En un momento determinado se giró, miró hacia la oscuridad sin ver nada y preguntó con una vocecilla vacilante:
—¿Eres tú, Prokop? Ven, ya te estaba esperando.
A Prokop no le extrañó, sólo sintió un alivio inconmensurable.
—Ya voy —suspiró—, ¡es que he tenido que correr tanto!
El abuelito se acercó a él y tocó su abrigo.
—Estás todo mojado —dijo en tono de reproche—. Encima te vas a acatarrar.
—Abuelo —soltó Prokop—, ¿sabes que Grottup ha saltado por los aires?
El ancianito meneó la cabeza apenado.
—¡Y cuánta gente mató aquella vez! Estás reventado, ¿verdad? Siéntate en el pescante, que yo te llevo. —Trotó hacia el caballo y le desató despacio el saquito de avena—. Jía, jía, ya es suficiente —siseó—. Nos vamos, ha venido un invitado.
—¿Qué es lo que lleva debajo de la lona? —preguntó Prokop.
El viejecillo se volvió hacia él y se rió.

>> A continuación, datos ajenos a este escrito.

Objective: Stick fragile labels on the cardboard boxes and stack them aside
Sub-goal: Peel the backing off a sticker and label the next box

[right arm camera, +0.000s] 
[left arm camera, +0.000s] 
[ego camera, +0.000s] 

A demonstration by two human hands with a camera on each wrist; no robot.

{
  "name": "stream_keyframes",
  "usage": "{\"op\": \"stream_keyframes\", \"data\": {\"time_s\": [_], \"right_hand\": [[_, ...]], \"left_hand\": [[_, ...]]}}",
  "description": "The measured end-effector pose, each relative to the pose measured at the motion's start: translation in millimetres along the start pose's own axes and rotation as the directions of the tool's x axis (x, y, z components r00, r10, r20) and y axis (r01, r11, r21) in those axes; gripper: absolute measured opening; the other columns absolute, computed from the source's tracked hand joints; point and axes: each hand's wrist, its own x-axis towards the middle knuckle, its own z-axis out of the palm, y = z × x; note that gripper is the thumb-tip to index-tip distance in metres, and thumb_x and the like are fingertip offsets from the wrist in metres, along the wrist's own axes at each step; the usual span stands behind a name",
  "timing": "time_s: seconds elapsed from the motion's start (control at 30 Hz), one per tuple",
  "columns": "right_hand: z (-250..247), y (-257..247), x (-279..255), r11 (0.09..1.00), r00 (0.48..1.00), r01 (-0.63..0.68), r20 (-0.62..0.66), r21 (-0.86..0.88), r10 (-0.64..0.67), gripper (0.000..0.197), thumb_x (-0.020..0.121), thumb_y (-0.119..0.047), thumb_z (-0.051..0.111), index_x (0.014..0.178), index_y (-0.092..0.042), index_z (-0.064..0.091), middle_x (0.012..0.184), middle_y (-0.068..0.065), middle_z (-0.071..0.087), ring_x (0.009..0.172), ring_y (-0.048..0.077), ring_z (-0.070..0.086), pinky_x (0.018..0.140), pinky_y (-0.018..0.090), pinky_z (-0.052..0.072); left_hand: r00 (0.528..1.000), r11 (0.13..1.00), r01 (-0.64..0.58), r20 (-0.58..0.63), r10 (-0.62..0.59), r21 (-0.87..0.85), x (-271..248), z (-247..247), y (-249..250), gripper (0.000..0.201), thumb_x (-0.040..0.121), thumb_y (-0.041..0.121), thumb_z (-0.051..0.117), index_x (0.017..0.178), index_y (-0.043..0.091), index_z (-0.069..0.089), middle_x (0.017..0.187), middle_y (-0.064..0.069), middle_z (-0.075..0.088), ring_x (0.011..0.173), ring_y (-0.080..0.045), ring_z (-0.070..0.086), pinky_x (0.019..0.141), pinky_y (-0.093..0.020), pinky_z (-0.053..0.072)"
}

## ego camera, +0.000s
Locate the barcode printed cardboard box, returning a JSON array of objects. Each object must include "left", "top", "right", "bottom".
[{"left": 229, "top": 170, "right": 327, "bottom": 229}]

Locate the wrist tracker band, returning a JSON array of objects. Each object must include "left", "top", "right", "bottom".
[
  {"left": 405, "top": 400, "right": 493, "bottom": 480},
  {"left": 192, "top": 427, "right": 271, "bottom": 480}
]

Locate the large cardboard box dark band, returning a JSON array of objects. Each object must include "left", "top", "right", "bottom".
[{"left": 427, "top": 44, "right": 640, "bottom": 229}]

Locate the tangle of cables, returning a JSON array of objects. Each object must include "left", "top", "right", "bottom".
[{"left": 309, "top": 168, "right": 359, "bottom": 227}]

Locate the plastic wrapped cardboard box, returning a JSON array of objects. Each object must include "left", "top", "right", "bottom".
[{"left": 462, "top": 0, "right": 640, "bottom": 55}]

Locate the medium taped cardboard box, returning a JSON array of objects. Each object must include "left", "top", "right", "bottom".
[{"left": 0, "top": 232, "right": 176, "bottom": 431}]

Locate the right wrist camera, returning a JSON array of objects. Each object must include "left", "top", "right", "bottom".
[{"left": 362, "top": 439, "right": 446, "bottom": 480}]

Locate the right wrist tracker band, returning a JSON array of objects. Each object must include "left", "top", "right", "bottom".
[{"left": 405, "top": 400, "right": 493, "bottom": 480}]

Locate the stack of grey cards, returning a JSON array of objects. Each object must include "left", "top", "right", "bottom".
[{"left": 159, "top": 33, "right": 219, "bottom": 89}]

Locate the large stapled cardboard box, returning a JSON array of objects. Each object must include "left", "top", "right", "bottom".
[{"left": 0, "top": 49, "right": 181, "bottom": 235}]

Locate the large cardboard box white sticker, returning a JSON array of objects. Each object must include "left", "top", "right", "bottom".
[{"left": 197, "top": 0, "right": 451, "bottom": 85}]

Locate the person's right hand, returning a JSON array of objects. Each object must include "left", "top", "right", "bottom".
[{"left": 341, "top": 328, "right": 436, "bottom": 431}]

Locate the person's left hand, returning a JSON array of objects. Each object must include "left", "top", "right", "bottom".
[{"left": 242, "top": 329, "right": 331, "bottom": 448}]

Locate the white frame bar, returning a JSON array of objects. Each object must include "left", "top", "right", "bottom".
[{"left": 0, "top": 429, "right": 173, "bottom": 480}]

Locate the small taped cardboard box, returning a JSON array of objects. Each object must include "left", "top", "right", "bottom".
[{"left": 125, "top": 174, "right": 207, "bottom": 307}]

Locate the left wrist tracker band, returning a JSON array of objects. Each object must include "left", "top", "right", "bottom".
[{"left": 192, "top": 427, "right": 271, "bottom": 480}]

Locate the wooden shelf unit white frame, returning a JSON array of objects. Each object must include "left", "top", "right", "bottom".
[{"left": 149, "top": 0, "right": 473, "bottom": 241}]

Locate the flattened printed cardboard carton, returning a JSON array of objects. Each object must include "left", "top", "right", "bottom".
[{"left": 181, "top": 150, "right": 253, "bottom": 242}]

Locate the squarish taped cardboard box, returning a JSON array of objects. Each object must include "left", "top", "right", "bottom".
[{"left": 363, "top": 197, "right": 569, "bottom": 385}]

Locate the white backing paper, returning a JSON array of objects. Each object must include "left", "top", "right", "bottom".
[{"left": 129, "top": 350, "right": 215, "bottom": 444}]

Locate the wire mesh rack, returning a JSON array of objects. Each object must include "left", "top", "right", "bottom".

—El mundo —dijo—. ¿Todavía no has visto el mundo?
—No.
—Entonces te lo enseñaré, espera. —Metió el saquito de avena en el carro y se puso a aflojar la lona por un lado sin prisa ninguna. La apartó, y bajo ella apareció una caja con una mirilla de cristal—. Espera —repitió, y se puso a buscar algo en el suelo; cogió una ramita, se sentó en cuclillas junto al candil y la prendió, todo ello con calma y minuciosidad—. Así, arde bien, arde —animó a la ramita, y protegiéndola con la palma de la mano corrió con pasitos cortos hacia la caja; levantó la tapa y encendió una lamparita que había en su interior—. Yo uso aceite —explicó—. Algunos ya iluminan con acetileno, pero… el acetileno te achicharra los ojos. Y además es una cosa que…, explota y la has liado; y encima puede lastimar a alguien. Y el aceite…, es como en una iglesia. —Se inclinó sobre la ventanita y guiñó sus ojos apagados para mirar el interior—. Se puede ver bastante. Es hermoso —susurró emocionado—. Ven a mirar. Pero tienes que agacharte para hacerte… pequeñito… como los niños. Así.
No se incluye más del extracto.